Couple this with the well-known debate here 'notability isn't policy'. We get a complex picture.
'Encyclopedic interest' should encompass much of what 'it is in the public interest to know'; but it need not include all that 'the public are interested in knowing'. This distinction is exactly what gets slurred in the public interest defence of 'tabloid journalism', with its slippage into prurience.
I think tabloid journalism in its pejorative sense is always going to fall foul of our living persons guidelines. If not, then the guidelines need tightening up, in the direction of coming down harder on sensationalism. We are not here to sell newspapers.
Pedians may be a rather pre-filtered collection of people; but effectively we do operate a policy on 'human interest'. At AfD an article found interesting by enough will survive, even if the topic is somewhat obscure.

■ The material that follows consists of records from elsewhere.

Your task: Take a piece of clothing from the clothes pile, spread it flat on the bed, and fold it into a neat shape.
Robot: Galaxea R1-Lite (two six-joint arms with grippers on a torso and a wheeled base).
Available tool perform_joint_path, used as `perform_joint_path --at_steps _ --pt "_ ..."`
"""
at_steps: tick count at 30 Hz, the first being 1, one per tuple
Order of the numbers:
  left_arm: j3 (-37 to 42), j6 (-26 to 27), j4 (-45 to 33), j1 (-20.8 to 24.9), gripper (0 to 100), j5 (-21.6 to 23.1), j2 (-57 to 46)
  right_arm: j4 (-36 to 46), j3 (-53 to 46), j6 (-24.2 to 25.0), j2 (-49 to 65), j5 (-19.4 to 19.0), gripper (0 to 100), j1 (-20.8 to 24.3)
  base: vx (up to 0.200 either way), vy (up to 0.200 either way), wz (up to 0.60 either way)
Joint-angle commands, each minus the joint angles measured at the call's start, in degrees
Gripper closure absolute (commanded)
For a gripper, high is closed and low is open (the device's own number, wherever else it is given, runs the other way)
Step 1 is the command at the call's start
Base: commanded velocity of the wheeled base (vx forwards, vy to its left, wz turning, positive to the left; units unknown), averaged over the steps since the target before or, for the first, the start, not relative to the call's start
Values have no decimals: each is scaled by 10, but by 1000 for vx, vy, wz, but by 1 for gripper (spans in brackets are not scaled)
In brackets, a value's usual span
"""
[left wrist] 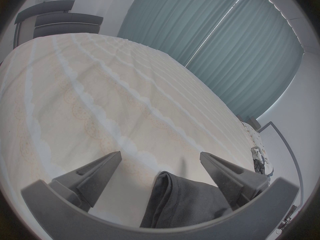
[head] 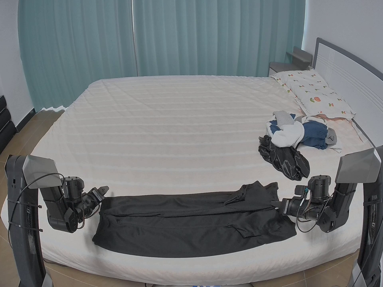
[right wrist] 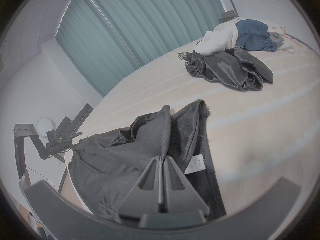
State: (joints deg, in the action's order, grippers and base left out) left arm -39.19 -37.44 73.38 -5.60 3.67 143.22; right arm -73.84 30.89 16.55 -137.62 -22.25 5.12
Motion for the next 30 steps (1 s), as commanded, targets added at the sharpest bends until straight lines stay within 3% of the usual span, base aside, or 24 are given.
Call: perform_joint_path --at_steps 1,6,7,10,20,25,29,30 --pt "0 0 0 0 0 0 0 -3 -11 0 -1 0 100 2 0 0 0" --pt "0 0 0 0 0 0 0 -3 -29 -21 -1 0 100 3 0 0 0" --pt "0 0 0 0 0 0 0 -3 -36 -34 0 0 0 3 0 0 0" --pt "-1 0 0 0 0 0 0 -4 -47 -58 9 1 0 -2 0 0 0" --pt "-1 0 0 0 0 0 1 -3 6 -41 62 16 0 13 0 0 0" --pt "-1 -1 0 0 0 0 0 28 63 62 47 45 0 77 0 0 0" --pt "0 -2 0 0 0 1 0 65 95 113 39 46 0 103 0 0 0" --pt "0 -2 0 0 0 1 0 97 121 156 31 46 0 121 0 0 0"
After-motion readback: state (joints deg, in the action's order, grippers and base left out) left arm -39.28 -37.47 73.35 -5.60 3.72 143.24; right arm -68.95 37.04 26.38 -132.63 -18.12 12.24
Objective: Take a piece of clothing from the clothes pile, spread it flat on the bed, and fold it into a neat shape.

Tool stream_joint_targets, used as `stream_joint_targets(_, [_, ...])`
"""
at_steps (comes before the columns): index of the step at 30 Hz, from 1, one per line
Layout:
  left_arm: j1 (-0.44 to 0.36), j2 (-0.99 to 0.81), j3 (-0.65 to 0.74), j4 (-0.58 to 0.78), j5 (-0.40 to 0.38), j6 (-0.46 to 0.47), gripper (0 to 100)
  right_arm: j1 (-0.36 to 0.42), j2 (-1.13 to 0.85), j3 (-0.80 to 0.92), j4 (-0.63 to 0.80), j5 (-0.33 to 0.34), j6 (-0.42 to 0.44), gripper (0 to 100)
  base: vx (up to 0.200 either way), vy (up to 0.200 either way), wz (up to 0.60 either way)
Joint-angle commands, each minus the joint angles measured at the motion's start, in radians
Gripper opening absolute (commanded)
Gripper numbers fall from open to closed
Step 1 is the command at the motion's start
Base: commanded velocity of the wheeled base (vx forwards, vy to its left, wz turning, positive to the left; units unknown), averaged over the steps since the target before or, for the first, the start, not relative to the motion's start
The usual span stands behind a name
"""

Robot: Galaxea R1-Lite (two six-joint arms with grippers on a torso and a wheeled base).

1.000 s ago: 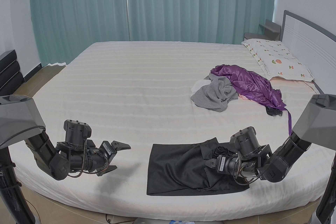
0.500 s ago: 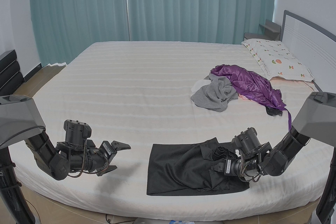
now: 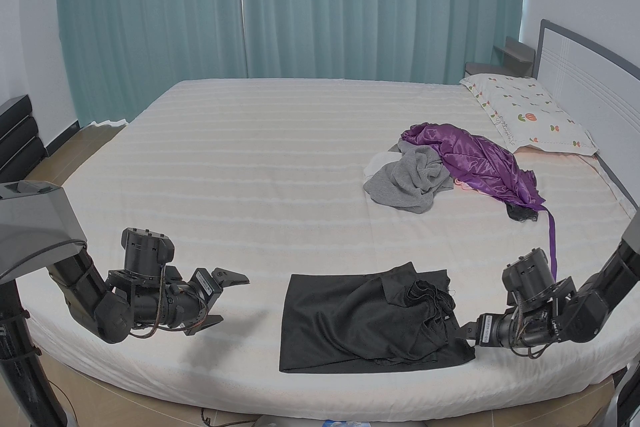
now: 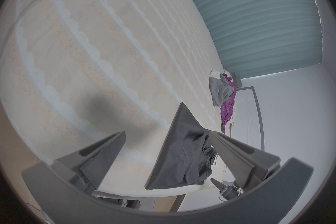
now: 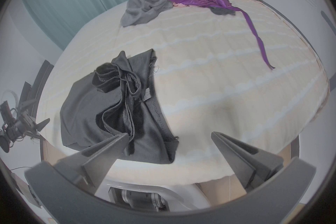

We really do need a tweaked version of the 'notability' discussion, where it is laid out that:-
- we have an encyclopedia to write, and there is going to be some cut-off to what we take to be reference information; - we have a media-style duty, which is not to suppress informative things within the reach of NPOV-Verifiability, when these are matters the public should have documented for them; - we are also an ethical and voluntary organisation, supported in effect as a public service of global reach, and have at all times to be mindful of that.